- The Washington Times - Sunday, September 24, 2006

It didn’t seem like Maryland’s football team would learn too much from its nonconference home schedule when the season kicked off just more than three weeks ago.

William & Mary, Middle Tennessee and Florida International hardly seemed like a group that would test the Terrapins. And really, how much would likely victories over a hodgepodge of ampersands, directional designations and schools seemingly named for airports reveal about a team?

It could prove to be very little, but one thing seems very clear after another closer-than-anticipated victory: These days, just about every team Maryland faces possesses more than a modicum of danger.

In another sluggish performance, the Terps slogged their way to a 14-10 victory over Florida International at Byrd Stadium, a tight-wire act that drew a smattering of boos from the remnants of a crowd of 45,317 in the final minutes and didn’t exactly assuage concerns about the team as it heads into its only bye week of the season.

“If tonight was a practice, we’d still be out there running plays because coach [Ralph] Friedgen is an offensive guy and tonight was not an offensive night,” quarterback Sam Hollenbach said. “We just had too many mistakes.”

It wasn’t that a program that had lost its first three games by a combined seven points caught the Terps (3-1) off guard.

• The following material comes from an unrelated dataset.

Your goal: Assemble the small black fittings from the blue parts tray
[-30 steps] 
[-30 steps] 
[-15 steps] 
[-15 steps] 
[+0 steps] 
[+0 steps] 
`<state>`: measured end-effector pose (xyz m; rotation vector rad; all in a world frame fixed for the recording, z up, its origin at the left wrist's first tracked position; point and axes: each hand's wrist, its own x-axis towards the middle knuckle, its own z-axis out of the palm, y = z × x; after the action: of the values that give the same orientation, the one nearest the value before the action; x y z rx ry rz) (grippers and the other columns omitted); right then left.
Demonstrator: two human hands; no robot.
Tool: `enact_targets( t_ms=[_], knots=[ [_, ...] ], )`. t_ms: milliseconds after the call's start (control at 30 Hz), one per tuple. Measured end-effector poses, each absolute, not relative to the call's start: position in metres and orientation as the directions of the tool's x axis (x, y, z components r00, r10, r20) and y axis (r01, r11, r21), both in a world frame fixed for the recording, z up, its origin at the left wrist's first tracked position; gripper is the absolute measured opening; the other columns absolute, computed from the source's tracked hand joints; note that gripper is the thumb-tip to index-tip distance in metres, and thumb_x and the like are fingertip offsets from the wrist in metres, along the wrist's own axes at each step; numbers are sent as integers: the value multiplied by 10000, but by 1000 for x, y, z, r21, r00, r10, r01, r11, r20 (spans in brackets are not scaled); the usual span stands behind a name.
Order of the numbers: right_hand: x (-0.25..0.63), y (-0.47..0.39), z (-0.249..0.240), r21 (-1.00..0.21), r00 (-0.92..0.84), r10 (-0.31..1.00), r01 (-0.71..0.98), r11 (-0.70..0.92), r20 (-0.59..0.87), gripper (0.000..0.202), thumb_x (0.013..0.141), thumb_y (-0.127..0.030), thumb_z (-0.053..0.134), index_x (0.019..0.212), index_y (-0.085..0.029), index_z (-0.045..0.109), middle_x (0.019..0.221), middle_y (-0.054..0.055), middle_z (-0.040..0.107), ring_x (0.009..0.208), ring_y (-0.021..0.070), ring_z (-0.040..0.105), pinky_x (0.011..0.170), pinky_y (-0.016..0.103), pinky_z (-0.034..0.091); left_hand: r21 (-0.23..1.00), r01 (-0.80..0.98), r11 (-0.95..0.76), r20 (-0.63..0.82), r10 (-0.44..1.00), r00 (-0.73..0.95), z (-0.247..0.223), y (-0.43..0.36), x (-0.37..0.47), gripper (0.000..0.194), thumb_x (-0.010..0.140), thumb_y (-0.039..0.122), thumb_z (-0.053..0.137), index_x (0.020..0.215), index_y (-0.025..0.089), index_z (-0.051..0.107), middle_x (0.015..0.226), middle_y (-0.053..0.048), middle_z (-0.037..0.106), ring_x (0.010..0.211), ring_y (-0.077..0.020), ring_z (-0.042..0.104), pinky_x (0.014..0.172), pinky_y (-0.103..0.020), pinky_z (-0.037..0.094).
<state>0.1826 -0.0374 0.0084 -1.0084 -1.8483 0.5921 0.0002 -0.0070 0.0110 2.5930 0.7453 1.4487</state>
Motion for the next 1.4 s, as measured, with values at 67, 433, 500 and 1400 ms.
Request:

The Terps dutifully spoke all week of the problems the Golden Panthers (0-4), in their first year as a bowl-eligible Division I-A team, could pose as Maryland tried to revive its spirits after a nationally televised beating at West Virginia.

Instead, for whatever reason, Maryland never seemed fully engaged last night, particularly on offense.

Disinterested is too harsh a description, lethargic probably a tad kind. Florida International played a part, too, moving defenders around and blitzing relentlessly to confound the Terps.

Whatever it was, the Terps can ill-afford similar performances when conference play commences Oct. 7 at Georgia Tech.

“It was one of those nights where we just couldn’t make a play,” Friedgen said. “We had a guy open and we couldn’t hit him. If we hit him, he dropped it. We miss a block here, we get a holding penalty [there]. It was just two steps forward and three steps back.”

A priority in the coming fortnight will no doubt be improving the protection of Hollenbach. The senior, who was hurried and drilled by an unrelenting Panthers defense throughout the evening, absorbed three sacks though it seemed like more.

It was a wonder not only that Hollenbach managed to complete 17 of 30 passes for 158 yards, two touchdowns and an interception — many of those tosses under pressure to his running backs — but that he remained standing after absorbing such a pounding.

Just as stunning was Florida International pulling within 14-10 on an early fourth-quarter field goal, just four plays after cornerback Josh Wilson dragged down A’mod Ned at the Maryland 5 after a 52-yard rush.

“That was a great effort play,” Friedgen said. “That probably saved the game for us.”

It wouldn’t have needed to be if Maryland had moved the ball with any efficiency throughout the night. The Terps’ offense almost put the game away before stalling, and the team held on only when safety Christian Varner intercepted a last-ditch pass and celebrated as if Maryland has stunned a top-10 team with a mix of apparent glee and relief.

“If we want to win against top teams, the better teams, we’re just going to have to pick it up,” junior linebacker Wesley Jefferson said. “Nothing against Florida International. A lot of teams in the ACC and a lot of teams period have been getting beat by the smaller teams. N.C. State, Virginia, even Florida State had a problem with Troy. We just have to continue to get better.”

A tight game didn’t seem likely when senior tailback Josh Allen caught a 14-yard pass in the flat and eluded tacklers on his way to the end zone in the first quarter. It was Allen’s first touchdown since he suffered a devastating knee injury in the 2004 season finale that forced him to redshirt last season.

The lead didn’t last, in part because of the Terps’ twin troubles of turnovers and tackling. Hollenbach threw an interception while looking for Isaiah Williams in the end zone to halt a promising drive in the second quarter.

Two plays later, lumbering tight end Samuel Smith brushed aside safety Marcus Wimbush’s attempted tackle on his way to an 89-yard touchdown reception, the longest in Florida International’s five-year history.

The Terps took the lead after Danny Oquendo’s 37-yard punt return set up a short field. Five plays later, Hollenbach found Williams in the front left corner of the end zone with 10 seconds left before halftime.

That proved to be the winning score, as well as Maryland’s final one of the night. That no doubt vexed a relieved Friedgen, who has two weeks to regroup the Terps after a too-close-for-comfort victory.

“I’d probably be more frustrated if we lost,” Friedgen said. “When you can win, that’s the bottom line to me. I’d rather win ugly than lose looking good.”